The chunked transfer mechanism is considered to be always acceptable, even if not listed in the TE request header, and when used with other transfer mechanisms, should always be applied last to the transferred data and never more than one time. This transfer coding method also allows additional entity headers to be sent after the last chunk if the client specified the "trailers" parameter as an argument of the TE header. The origin server of the response can also decide to send additional entity trailers even if the client did not specify the "trailers" option in the TE request header, but only if the metadata is optional (i.e. the client can use the received entity without them). Whenever the trailers are used, the server should list their names in the Trailer header field; 3 headers are specifically prohibited from appearing as a trailer field: Transfer-Encoding, Content-Length and Trailer.
Format
If a Transfer-Encoding header with a value of chunked is specified in an HTTP message (either a request sent by a client or the response from the server), the body of the message is made of an unspecified number of chunks ending with a last, zero-sized, chunk.
Each non-empty chunk starts with the number of octets of the data it embeds (size written in hexadecimal) followed by a CRLF (carriage return and line feed), and the data itself. The chunk is then closed with a CRLF. In some implementations, white space characters (0x20) are padded between chunk-size and the CRLF.

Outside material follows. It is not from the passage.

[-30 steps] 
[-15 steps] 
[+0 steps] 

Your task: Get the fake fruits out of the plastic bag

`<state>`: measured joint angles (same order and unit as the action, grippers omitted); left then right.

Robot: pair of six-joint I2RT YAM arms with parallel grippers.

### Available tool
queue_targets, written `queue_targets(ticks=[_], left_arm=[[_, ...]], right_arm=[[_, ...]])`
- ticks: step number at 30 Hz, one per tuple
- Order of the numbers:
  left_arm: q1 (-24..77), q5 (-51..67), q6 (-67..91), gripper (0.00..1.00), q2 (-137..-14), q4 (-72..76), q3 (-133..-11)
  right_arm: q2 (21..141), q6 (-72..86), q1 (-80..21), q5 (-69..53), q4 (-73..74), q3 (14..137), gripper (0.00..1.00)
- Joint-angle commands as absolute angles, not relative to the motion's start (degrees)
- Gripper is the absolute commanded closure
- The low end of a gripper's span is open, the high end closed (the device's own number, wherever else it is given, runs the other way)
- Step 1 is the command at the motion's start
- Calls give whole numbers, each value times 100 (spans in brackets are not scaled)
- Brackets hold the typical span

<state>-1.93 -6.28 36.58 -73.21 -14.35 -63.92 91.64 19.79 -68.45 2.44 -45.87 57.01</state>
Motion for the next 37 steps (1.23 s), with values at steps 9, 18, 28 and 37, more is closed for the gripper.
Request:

The last chunk is a single line, simply made of the chunk-size (0), some optional padding white spaces and the terminating CRLF. It is not followed by any data, but optional trailers can be sent using the same syntax as the message headers.
The message is finally closed by a final CRLF combination.
Sample
Encoded response
HTTP/1.1 200 OK Content-Type: text/plain Transfer-Encoding: chunked 23 This is the data in the first chunk 1C and this is the second one 0
Encoded response (hex)
0000:0000 48 54 54 50 2f 31 2e 31 20 32 30 30 20 4f 4b 0d HTTP/1.1 200 OK. 0000:0010 0a 43 6f 6e 74 65 6e 74 2d 54 79 70 65 3a 20 74 .Content-Type: t 0000:0020 65 78 74 2f 70 6c 61 69 6e 0d 0a 54 72 61 6e 73 ext/plain..Trans 0000:0030 66 65 72 2d 45 6e 63 6f 64 69 6e 67 3a 20 63 68 fer-Encoding: ch 0000:0040 75 6e 6b 65 64 0d 0a 0d 0a 32 33 0d 0a 54 68 69 unked....23..Thi 0000:0050 73 20 69 73 20 74 68 65 20 64 61 74 61 20 69 6e s is the data in 0000:0060 20 74 68 65 20 66 69 72 73 74 20 63 68 75 6e 6b the first chunk 0000:0070 0d 0a 0d 0a 31 43 0d 0a 61 6e 64 20 74 68 69 73 ....1C..and this 0000:0080 20 69 73 20 74 68 65 20 73 65 63 6f 6e 64 20 6f is the second o 0000:0090 6e 65 0d 0a 30 0d 0a 0d 0a ne..0....
Decoded data
This is the data in the first chunk and this is the second one
See RFC 2616 for further details; section 3.6.1 in particular.